Sentora, Chainlink, Ondo and Euler unlock new utility for equities across DeFi

~ Sentora, Chainlink, Ondo and Euler enter strategic partnership to accelerate the adoption of tokenised stocks across DeFi ~

A new partnership between Sentora , Chainlink , Ondo Finance , and Euler is delivering what many investors have been eagerly awaiting: DeFi composable public equities. Through the Chainlink data standard and Sentora Tokenized Equity Yield (STEY), tokenised stocks can now be used as collateral in decentralised lending markets, allowing investors to unlock liquidity and potential yield without selling their assets and giving up exposure to the underlying stock.

The launch combines three critical components required for DeFi protocols to accept tokenised stocks as collateral at scale.

First, it provides a lending venue with professional risk parameters. Initial lending support for tokenised equities is now live on Euler, supported by Sentora's curation. This deployment serves as early validation that tokenized stocks can function as robust, risk-managed collateral alongside crypto-native assets, and paves the way for DeFi yield opportunities based on tokenized equities.

It also offers deep, reliable liquidity. Ondo's tokenized stocks and ETFs inherit liquidity directly from traditional equity venues, supporting near-instant liquidations without significant slippage.

Finally, it benefits from high-integrity, real-time pricing. The Chainlink data standard via Data Feeds is now live for Ondo tokenised equities as its official oracle solution, delivering institutional-grade pricing to accelerate the adoption of these assets across DeFi. Each feed reflects the full economic reality of the underlying security, enabling DeFi protocols to price positions accurately.
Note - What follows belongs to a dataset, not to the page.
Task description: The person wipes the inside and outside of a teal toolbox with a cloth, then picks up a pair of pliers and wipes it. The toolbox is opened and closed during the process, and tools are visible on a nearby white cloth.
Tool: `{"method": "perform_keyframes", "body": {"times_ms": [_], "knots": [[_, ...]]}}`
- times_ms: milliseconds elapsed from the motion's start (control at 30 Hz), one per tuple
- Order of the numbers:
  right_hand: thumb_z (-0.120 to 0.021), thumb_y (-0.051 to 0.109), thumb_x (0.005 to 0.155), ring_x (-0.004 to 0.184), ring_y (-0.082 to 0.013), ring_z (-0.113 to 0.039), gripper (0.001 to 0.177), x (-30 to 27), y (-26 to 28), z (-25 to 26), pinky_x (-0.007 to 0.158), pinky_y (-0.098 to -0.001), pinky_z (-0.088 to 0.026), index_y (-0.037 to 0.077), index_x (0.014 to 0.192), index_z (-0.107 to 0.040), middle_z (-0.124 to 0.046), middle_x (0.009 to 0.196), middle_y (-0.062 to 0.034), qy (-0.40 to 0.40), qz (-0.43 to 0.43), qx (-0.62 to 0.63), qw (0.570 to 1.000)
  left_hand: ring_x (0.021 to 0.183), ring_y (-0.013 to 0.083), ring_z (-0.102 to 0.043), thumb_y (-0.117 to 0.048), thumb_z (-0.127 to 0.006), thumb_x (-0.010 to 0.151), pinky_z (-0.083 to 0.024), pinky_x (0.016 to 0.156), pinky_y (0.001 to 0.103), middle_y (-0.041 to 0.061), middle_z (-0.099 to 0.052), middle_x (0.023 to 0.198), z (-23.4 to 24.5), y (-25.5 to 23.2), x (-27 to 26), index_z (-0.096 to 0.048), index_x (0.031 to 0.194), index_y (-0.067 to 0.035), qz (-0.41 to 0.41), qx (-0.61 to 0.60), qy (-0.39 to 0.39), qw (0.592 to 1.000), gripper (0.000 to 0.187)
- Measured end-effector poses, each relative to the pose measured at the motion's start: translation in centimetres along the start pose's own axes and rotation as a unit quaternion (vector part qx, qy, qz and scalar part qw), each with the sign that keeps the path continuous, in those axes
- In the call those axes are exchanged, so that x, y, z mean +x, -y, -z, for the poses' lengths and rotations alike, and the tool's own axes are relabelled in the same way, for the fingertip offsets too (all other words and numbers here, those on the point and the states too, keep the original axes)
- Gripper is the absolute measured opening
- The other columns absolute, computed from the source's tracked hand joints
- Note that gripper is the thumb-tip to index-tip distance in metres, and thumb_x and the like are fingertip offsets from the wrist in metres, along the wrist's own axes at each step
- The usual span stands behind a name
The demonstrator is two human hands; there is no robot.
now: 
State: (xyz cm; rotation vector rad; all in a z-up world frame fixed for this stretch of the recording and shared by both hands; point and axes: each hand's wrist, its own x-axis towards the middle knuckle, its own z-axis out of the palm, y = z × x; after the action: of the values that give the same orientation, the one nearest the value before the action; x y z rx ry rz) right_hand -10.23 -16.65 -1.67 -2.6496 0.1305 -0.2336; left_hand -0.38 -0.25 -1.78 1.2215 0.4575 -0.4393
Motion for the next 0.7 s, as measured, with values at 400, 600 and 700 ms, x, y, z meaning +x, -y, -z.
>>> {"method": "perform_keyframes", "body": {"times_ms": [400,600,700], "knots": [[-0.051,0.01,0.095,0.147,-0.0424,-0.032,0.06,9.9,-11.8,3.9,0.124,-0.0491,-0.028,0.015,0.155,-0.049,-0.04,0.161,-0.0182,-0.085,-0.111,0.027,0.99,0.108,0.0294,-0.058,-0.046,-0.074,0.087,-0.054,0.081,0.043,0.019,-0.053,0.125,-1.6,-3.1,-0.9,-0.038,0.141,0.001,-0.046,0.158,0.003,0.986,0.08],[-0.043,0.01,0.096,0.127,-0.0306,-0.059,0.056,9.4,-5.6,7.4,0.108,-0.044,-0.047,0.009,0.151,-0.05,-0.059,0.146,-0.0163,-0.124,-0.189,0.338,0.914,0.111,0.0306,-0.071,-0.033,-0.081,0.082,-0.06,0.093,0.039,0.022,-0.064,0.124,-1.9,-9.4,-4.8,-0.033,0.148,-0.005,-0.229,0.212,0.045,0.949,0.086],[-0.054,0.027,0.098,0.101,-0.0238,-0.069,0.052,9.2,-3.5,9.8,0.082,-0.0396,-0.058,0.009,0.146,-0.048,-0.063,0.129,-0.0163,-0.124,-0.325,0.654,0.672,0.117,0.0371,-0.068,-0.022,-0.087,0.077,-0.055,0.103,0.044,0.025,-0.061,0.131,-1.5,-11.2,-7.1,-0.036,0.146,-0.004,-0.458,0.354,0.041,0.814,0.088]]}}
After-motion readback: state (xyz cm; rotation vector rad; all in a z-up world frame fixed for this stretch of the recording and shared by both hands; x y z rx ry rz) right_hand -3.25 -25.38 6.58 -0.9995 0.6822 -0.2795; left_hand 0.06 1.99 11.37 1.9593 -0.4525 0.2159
"Global investors can now access the largest selection of transferable tokenized U.S. stocks and ETFs onchain. We saw stablecoins export the U.S. dollar by bringing it onchain. Now, the tokenization of equities is doing the same thing for U.S. securities." Nathan Allman, Founder and CEO of Ondo Finance.

The move comes as retail investment in equities continues to grow globally, with trillions worth of equities held by U.S. retail investors alone. In the traditional financial paradigm, these typically remain static once purchased. While selling shares to access liquidity can take days and incur multiple fees, tokenisation opens the door to using those assets more dynamically, without needing to exit the position.
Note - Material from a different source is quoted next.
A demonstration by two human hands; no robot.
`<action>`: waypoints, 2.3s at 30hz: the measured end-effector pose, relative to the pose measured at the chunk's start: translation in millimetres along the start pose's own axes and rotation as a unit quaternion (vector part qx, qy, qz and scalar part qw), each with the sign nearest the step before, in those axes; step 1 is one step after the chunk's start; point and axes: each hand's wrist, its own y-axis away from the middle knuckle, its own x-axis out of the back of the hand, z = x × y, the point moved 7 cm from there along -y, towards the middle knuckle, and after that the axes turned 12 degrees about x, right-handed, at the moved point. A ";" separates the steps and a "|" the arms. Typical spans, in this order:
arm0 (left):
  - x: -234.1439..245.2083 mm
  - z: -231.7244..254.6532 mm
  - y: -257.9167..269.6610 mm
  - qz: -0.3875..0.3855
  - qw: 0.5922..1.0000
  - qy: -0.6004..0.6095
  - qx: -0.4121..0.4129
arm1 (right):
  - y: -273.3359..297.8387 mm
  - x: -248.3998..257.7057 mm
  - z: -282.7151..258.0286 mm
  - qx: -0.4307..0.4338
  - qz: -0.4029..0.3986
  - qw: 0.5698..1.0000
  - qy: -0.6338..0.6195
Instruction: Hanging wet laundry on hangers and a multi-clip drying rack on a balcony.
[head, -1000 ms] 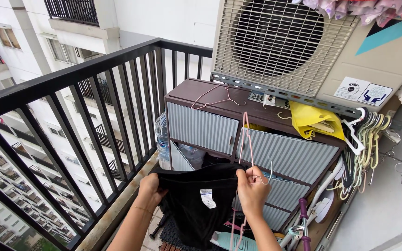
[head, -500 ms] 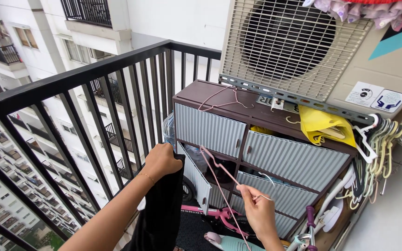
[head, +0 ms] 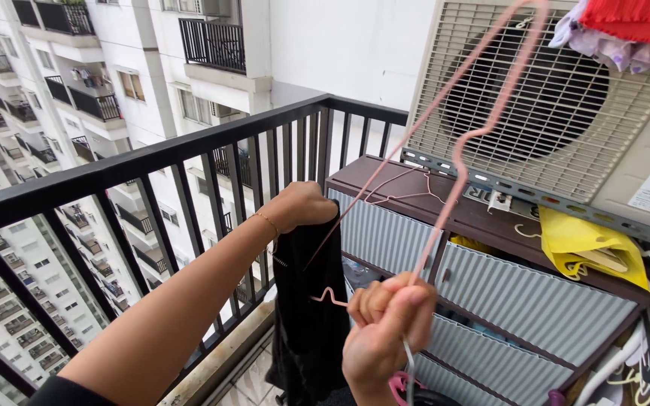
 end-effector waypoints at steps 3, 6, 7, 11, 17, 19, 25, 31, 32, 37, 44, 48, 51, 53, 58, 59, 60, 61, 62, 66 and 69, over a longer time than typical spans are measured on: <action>10.6 -9.0 -37.4 0.026 0.992 0.115 -0.052 | 36.5 15.1 56.6 -0.065 -0.102 0.987 0.105; 29.2 -45.6 -58.0 -0.005 0.952 0.306 0.021 | 56.9 54.8 84.9 -0.059 -0.232 0.919 0.312; 29.9 -59.7 -71.1 -0.004 0.952 0.306 0.019 | 51.9 70.7 79.9 -0.057 -0.232 0.919 0.313; 33.8 -107.5 -88.5 0.078 0.963 0.252 0.053 | 23.5 115.6 66.7 -0.172 -0.350 0.835 0.387; -14.8 -91.3 -53.0 -0.123 0.972 0.183 0.082 | 15.4 211.2 81.0 -0.326 -0.480 0.679 0.449; -33.1 -66.1 -30.6 -0.119 0.984 0.114 0.070 | 17.8 199.1 73.3 -0.348 -0.486 0.651 0.468; -28.7 10.2 2.5 -0.178 0.976 0.105 -0.072 | -38.8 109.5 90.6 -0.372 -0.491 0.648 0.447; -30.8 -21.8 -4.7 0.013 0.961 -0.005 -0.276 | -113.2 68.3 82.3 -0.234 -0.431 0.665 0.564; -50.1 -47.3 -18.3 0.039 0.970 -0.041 -0.234 | -125.6 67.0 76.1 -0.235 -0.426 0.695 0.530; -86.7 -101.6 -28.2 0.065 0.978 0.061 -0.187 | -172.8 82.5 42.1 -0.216 -0.403 0.691 0.559; -17.0 -65.5 9.5 0.218 0.915 0.173 -0.291 | -204.9 138.6 -7.1 -0.311 -0.369 0.711 0.512; 14.2 -58.6 32.3 0.331 0.906 0.146 -0.221 | -221.3 192.9 -36.2 -0.387 -0.223 0.776 0.445; 12.0 -40.1 22.1 0.289 0.912 0.152 -0.248 | -200.9 185.0 -26.3 -0.382 -0.242 0.807 0.379; 6.8 -7.2 37.2 0.205 0.923 0.170 -0.279 | -185.0 172.2 -7.8 -0.372 -0.225 0.824 0.364; -36.2 68.4 73.7 0.215 0.842 0.086 -0.487 | -150.9 129.2 36.9 -0.334 -0.244 0.834 0.364; -56.4 78.1 69.9 0.198 0.834 0.077 -0.509 | -146.0 121.0 43.3 -0.317 -0.270 0.820 0.392; -75.5 88.0 65.7 0.182 0.825 0.066 -0.531 | -142.1 111.9 50.7 -0.299 -0.296 0.805 0.419; -77.9 88.3 66.2 0.181 0.824 0.066 -0.533 | -142.3 108.8 47.9 -0.298 -0.294 0.805 0.419; -83.8 90.1 62.4 0.114 0.839 0.103 -0.522 | -144.6 103.4 43.3 -0.282 -0.301 0.814 0.408; -80.5 83.8 53.5 -0.016 0.872 0.198 -0.448 | -159.9 48.4 -41.0 0.012 -0.517 0.748 0.416; -71.7 69.0 39.7 -0.038 0.906 0.213 -0.364 | -160.1 156.5 -33.8 -0.172 -0.459 0.661 0.568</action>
"Retail investors are holding enormous amounts of value in equities that, until now, they haven't been able to do very much with," said Anthony Demartino, CEO at Sentora. "Tokenization changes that by allowing those assets to be used productively, without forcing people to sell and potentially lose long term upside."

Risk management for the new Euler market is delivered by Sentora via STEY. Using asset-level analysis and continuous monitoring, Sentora sets and updates key parameters such as collateral factors, borrow caps, and liquidation thresholds so that tokenised equities markets meet the standards institutional participants expect. This modular, risk-isolated design creates a controlled path for introducing tokenised equities into DeFi.

"This launch transforms static equity holdings into productive capital while bringing much-needed diversification to DeFi collateral. " Jonathan Han, CEO at Euler.

STEY is powered by Sentora's Smart Yield platform, which orchestrates strategies and manages risk across DeFi venues. Sentora partners with exchanges, fintechs, neobanks, and DeFi platforms that own the end-user experience so retail investors can access these capabilities seamlessly.